What you should do:
Output the full listing verbatim.

Data below Block Start

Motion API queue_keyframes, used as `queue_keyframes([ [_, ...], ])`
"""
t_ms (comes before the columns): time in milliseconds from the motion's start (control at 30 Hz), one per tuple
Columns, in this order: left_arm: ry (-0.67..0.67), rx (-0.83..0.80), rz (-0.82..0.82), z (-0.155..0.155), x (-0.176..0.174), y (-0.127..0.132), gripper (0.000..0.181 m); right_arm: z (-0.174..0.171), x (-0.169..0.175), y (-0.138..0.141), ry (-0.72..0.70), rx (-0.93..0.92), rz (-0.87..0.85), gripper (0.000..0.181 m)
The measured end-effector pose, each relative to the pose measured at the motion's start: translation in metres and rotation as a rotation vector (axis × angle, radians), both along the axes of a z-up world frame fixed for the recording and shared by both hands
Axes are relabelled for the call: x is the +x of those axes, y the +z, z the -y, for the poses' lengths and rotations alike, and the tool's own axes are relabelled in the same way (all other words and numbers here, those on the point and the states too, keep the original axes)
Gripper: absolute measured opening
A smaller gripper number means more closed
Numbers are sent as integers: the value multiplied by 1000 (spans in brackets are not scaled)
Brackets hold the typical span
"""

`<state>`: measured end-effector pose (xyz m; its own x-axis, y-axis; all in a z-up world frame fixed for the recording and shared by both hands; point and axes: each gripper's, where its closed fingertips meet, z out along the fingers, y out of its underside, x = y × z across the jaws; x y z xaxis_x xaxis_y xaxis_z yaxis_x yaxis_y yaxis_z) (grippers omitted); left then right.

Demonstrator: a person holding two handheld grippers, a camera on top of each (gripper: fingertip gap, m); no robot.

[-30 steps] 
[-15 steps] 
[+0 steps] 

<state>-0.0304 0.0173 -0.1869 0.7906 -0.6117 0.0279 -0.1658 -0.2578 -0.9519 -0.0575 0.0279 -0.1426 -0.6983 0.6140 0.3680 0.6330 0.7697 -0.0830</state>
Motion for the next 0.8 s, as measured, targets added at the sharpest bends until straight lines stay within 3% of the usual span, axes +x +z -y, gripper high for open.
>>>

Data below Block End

Solution:
Motion API queue_keyframes, used as `queue_keyframes([ [_, ...], ])`
"""
t_ms (comes before the columns): time in milliseconds from the motion's start (control at 30 Hz), one per tuple
Columns, in this order: left_arm: ry (-0.67..0.67), rx (-0.83..0.80), rz (-0.82..0.82), z (-0.155..0.155), x (-0.176..0.174), y (-0.127..0.132), gripper (0.000..0.181 m); right_arm: z (-0.174..0.171), x (-0.169..0.175), y (-0.138..0.141), ry (-0.72..0.70), rx (-0.93..0.92), rz (-0.87..0.85), gripper (0.000..0.181 m)
The measured end-effector pose, each relative to the pose measured at the motion's start: translation in metres and rotation as a rotation vector (axis × angle, radians), both along the axes of a z-up world frame fixed for the recording and shared by both hands
Axes are relabelled for the call: x is the +x of those axes, y the +z, z the -y, for the poses' lengths and rotations alike, and the tool's own axes are relabelled in the same way (all other words and numbers here, those on the point and the states too, keep the original axes)
Gripper: absolute measured opening
A smaller gripper number means more closed
Numbers are sent as integers: the value multiplied by 1000 (spans in brackets are not scaled)
Brackets hold the typical span
"""

`<state>`: measured end-effector pose (xyz m; its own x-axis, y-axis; all in a z-up world frame fixed for the recording and shared by both hands; point and axes: each gripper's, where its closed fingertips meet, z out along the fingers, y out of its underside, x = y × z across the jaws; x y z xaxis_x xaxis_y xaxis_z yaxis_x yaxis_y yaxis_z) (grippers omitted); left then right.

Demonstrator: a person holding two handheld grippers, a camera on top of each (gripper: fingertip gap, m); no robot.

[-30 steps] 
[-15 steps] 
[+0 steps] 

<state>-0.0304 0.0173 -0.1869 0.7906 -0.6117 0.0279 -0.1658 -0.2578 -0.9519 -0.0575 0.0279 -0.1426 -0.6983 0.6140 0.3680 0.6330 0.7697 -0.0830</state>
Motion for the next 0.8 s, as measured, targets added at the sharpest bends until straight lines stay within 3% of the usual span, axes +x +z -y, gripper high for open.
>>>

The output is done.